§ TASK:
Which lines hold the word "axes"? Copy each of them from the material.
▼▼▼
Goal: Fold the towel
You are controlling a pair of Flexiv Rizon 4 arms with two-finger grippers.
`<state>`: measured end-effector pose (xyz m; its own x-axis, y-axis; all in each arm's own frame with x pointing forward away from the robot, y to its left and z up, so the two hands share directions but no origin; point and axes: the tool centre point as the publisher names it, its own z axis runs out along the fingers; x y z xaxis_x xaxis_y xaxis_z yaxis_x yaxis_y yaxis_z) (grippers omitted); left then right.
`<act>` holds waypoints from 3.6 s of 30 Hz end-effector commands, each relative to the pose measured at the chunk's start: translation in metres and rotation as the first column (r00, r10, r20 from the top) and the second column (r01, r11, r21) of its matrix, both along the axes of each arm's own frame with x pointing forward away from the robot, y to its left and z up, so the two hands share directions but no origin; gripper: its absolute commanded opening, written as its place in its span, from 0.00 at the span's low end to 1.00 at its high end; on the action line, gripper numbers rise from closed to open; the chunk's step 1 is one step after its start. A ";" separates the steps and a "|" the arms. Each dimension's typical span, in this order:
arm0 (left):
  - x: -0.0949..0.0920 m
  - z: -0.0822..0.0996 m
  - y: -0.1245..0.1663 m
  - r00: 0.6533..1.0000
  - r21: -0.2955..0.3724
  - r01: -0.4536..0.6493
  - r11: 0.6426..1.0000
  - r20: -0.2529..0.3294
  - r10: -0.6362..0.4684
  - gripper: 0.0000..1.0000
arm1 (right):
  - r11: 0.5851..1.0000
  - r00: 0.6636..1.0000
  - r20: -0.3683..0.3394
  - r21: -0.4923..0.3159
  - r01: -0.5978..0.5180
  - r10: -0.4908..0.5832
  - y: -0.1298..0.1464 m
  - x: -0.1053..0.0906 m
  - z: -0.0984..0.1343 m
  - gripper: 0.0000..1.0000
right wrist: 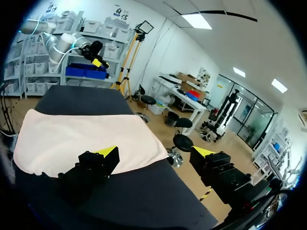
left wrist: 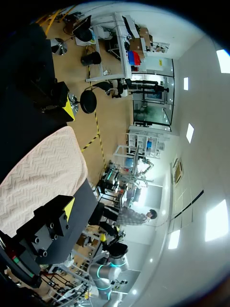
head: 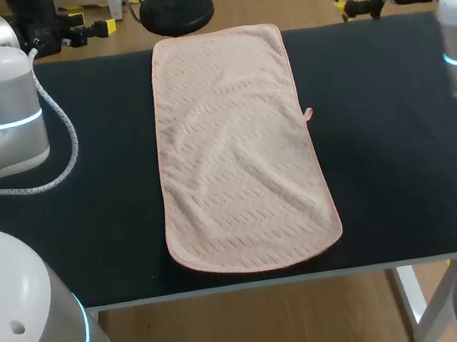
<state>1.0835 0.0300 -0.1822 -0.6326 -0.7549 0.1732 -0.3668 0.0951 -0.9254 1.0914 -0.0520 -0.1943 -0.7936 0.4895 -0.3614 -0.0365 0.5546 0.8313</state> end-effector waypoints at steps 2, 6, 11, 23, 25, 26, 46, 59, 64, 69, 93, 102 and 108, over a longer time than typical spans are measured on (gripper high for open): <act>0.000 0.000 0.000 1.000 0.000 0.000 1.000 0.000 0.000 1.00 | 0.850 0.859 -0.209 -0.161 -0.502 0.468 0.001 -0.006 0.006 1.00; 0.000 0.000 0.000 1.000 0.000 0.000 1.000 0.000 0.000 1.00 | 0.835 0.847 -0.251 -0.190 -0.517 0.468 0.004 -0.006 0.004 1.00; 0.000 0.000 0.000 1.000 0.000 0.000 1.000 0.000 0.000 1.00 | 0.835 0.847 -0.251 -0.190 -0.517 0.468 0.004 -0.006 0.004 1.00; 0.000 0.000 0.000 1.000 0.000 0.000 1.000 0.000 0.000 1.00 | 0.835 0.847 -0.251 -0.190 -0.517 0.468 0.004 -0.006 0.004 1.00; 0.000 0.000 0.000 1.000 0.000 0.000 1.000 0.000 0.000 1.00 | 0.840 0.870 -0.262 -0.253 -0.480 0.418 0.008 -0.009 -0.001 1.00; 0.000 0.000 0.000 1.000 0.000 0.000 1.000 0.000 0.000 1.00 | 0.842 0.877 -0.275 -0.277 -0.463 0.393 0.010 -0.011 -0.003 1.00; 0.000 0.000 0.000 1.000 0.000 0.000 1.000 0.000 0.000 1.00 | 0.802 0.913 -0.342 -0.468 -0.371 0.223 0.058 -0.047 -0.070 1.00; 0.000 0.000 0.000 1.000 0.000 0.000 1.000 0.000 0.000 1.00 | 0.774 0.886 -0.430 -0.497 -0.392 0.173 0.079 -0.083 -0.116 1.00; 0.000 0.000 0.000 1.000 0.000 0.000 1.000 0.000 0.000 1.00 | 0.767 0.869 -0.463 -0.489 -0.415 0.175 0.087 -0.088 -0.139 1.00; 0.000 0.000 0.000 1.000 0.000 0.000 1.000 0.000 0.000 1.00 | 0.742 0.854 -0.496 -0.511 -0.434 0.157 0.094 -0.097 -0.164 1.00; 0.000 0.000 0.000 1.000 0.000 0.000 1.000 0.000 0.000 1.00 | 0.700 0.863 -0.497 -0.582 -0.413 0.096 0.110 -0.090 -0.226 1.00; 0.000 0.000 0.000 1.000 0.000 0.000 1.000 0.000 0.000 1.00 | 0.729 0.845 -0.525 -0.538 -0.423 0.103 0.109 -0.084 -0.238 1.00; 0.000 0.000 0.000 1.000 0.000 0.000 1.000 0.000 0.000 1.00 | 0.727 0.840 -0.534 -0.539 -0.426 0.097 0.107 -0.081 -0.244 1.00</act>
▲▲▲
§ ANSWER FOR THE TASK:
`<state>`: measured end-effector pose (xyz m; its own x-axis, y-axis; all in each arm's own frame with x pointing forward away from the robot, y to its left and z up, so the two hands share directions but no origin; point and axes: the tool centre point as the publisher names it, its own z axis runs out along the fingers; x y z xaxis_x xaxis_y xaxis_z yaxis_x yaxis_y yaxis_z) (grippers omitted); left then right.
`<act>` holds waypoints from 3.6 s of 30 Hz end-effector commands, each relative to the pose measured at the chunk's start: translation in metres and rotation as the first column (r00, r10, r20 from the top) and the second column (r01, r11, r21) of its matrix, both along the axes of each arm's own frame with x pointing forward away from the robot, y to its left and z up, so the two hands share directions but no origin; gripper: its absolute commanded opening, written as its place in its span, from 0.00 at the span's low end to 1.00 at its high end; on the action line, gripper numbers rise from closed to open; the chunk's step 1 is one step after its start. A ";" separates the steps and a "|" the arms. Each dimension's typical span, in this order:

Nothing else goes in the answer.